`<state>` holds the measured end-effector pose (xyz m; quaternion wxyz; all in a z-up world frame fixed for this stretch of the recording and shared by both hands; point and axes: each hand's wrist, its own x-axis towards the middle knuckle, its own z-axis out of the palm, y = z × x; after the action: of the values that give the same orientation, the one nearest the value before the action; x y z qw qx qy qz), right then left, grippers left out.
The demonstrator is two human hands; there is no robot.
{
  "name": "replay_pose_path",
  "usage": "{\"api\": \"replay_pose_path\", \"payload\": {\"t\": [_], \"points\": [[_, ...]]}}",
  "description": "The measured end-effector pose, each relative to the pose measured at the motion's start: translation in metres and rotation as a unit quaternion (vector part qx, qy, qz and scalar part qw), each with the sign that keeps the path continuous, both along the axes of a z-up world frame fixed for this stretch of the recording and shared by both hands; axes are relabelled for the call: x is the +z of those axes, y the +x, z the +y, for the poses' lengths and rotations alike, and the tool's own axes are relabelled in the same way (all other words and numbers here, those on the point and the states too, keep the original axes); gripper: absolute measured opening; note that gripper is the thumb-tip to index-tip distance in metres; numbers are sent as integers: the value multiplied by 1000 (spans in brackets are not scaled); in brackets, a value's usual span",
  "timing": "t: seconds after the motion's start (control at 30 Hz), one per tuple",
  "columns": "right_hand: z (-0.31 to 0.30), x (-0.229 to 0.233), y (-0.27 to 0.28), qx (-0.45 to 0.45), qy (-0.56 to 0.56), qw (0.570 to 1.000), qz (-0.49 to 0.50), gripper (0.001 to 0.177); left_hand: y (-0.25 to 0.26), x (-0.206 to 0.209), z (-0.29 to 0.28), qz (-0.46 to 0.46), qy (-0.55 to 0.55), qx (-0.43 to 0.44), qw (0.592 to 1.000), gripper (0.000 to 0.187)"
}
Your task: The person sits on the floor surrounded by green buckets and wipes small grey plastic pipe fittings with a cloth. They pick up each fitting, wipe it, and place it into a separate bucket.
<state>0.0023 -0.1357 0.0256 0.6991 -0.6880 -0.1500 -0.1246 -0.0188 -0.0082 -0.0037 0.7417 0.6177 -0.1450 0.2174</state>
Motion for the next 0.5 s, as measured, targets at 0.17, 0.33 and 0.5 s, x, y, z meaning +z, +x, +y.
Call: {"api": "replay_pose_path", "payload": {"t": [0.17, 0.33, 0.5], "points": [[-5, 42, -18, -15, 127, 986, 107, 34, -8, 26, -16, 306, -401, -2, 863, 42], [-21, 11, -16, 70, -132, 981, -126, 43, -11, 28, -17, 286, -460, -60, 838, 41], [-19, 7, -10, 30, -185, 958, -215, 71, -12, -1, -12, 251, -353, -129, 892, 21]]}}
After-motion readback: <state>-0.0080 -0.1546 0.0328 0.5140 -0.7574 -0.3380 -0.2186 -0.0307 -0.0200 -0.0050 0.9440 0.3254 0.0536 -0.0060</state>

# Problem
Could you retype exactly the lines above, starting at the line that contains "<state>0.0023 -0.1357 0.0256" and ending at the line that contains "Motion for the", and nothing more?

# Response
<state>0.0023 -0.1357 0.0256 0.6991 -0.6880 -0.1500 -0.1246 -0.0188 -0.0082 -0.0037 0.7417 0.6177 -0.1450 0.2174</state>
Motion for the next 0.5 s, as measured, targets at 0.17, 0.33 and 0.5 s, x, y, z meaning +z, +x, +y.

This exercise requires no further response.